By Rob Abruzzese
Brooklyn Daily Eagle
The Brooklyn Conservatory of Music held its Red Hot Winter Gala at Roulette on Atlantic Avenue on Thursday night with food, dancing and music to celebrate the 25th anniversary of the conservatory's Music Partners program.
There were many members of the conservatory and their friends on hand as well as some local politicians to support the program that has brought music education to nearly 5,000 people in more than 30 public schools and senior centers in Brooklyn and Queens.
“We spend a lot of time telling families, young people and adults about the importance of eating healthy,” said Borough President Eric Adams, the gala’s honorary chair. “Food nourishes our body, and art nourishes our spirit. There are people that are malnourished and going through a spiritual obesity. We can show the entire city how Brooklyn will become the cultural and artistic mecca of the universe.”
“That's the goal and it's not to do it in certain districts. We can have a Brownsville cultural district and a Bay Ridge cultural district, and the artistic spirit will flow through the veins of the entire borough.”
Music was provided by Arturo O’Farrill and his Afro Latin Jazz Orchestra. The mistress of ceremonies was 106.7 Lite FM’s Helen Little. Co-chairs were Florence Hutner and Phyllis White Thorne. The conservatory’s Executive Director Karen Geer and Board Chair Joel S. Kress had the biggest hand in putting the gala together.
“I can trace being a musician all the way back to fourth grade, when I was buzzing a mouthpiece in band class,” Geer said. “I didn't know it them, but that time transformed my entire life. It was in fourth grade when my trajectory took off. This is what our music partners try to do every day. They transform lives through music education.”
Janis Winehouse, from the Amy Winehouse Foundation, was on hand to donate $50,000 to the conservatory.
Awards were given out to Grammy-winner and children’s musician Dan Zanes, philanthropists Jerri and Tom Mayer, Music Partners Program Director Dorothy Savitch, as well as City National Bank and the Cypress Hills Local Development Corporation.
“I look at the conservatory, and I think about the subway platforms under the Barclays Center,” Zanes said. “I think about who is coming through the door at the gala, and I look forward to the day where the conservatory and the subway platform at the Barclays Center look one and the same.”
Savitch spoke about the community needs that the conservatory’s work provides.

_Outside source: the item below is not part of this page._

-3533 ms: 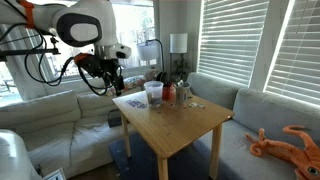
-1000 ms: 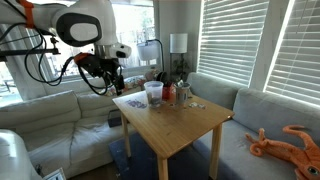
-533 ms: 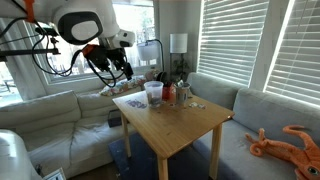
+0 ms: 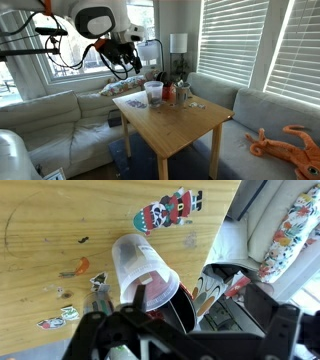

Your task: Pour the contents in the silver cup into the cup on the left

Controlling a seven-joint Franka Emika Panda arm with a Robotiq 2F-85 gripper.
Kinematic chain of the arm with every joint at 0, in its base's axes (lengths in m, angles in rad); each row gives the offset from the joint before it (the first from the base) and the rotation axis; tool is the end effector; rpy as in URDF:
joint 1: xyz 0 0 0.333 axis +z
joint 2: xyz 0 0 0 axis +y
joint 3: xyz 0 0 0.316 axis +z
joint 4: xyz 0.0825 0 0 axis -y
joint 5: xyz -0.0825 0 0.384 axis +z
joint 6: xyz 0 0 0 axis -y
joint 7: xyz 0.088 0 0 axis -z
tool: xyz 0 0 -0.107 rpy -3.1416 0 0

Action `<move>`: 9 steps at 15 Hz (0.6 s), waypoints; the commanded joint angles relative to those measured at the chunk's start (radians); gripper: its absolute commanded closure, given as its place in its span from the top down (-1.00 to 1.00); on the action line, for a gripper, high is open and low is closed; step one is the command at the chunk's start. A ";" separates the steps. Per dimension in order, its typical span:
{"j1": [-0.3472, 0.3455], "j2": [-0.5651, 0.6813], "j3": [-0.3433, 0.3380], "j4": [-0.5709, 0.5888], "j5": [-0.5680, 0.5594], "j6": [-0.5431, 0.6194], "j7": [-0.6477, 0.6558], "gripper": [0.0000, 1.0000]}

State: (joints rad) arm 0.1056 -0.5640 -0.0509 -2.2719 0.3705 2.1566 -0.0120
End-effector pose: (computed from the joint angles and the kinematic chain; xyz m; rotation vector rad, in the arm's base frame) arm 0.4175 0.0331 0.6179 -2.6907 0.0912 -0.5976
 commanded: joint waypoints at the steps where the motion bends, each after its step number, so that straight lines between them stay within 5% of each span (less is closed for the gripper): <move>1: -0.009 0.004 0.006 0.004 0.005 -0.005 -0.004 1.00; 9: -0.041 0.083 0.012 0.037 -0.001 0.083 0.055 1.00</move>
State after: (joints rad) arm 0.1023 -0.5491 -0.0512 -2.2709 0.3705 2.1729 0.0025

“Music education and music scholarship are diminishing in New York City,” Savitch said. “Many schools and community-based organizations can no longer fund any kind of music education for their students. The conservatory is in a unique position to make this incredible bridge and tapestry in the community. Through our programs, we have built a bridge that you don't see at a university or at schools anymore.“
While the conservatory gave out awards to people who have contributed to its success, all of the honorees spoke about the great work it does and were simply glad to have helped out.
“Before we started with the conservatory, the instruments in our school, if they existed, were in the janitor's closet or the basement and they were gathering dust,” said Michelle Neugebauer, executive director of the Cypress Hills Community Development Corporation. “Now we have beautiful music, young people who are mastering music and appreciating music. It's about their self-esteem and music skills. We look forward to another generation of talented young people.”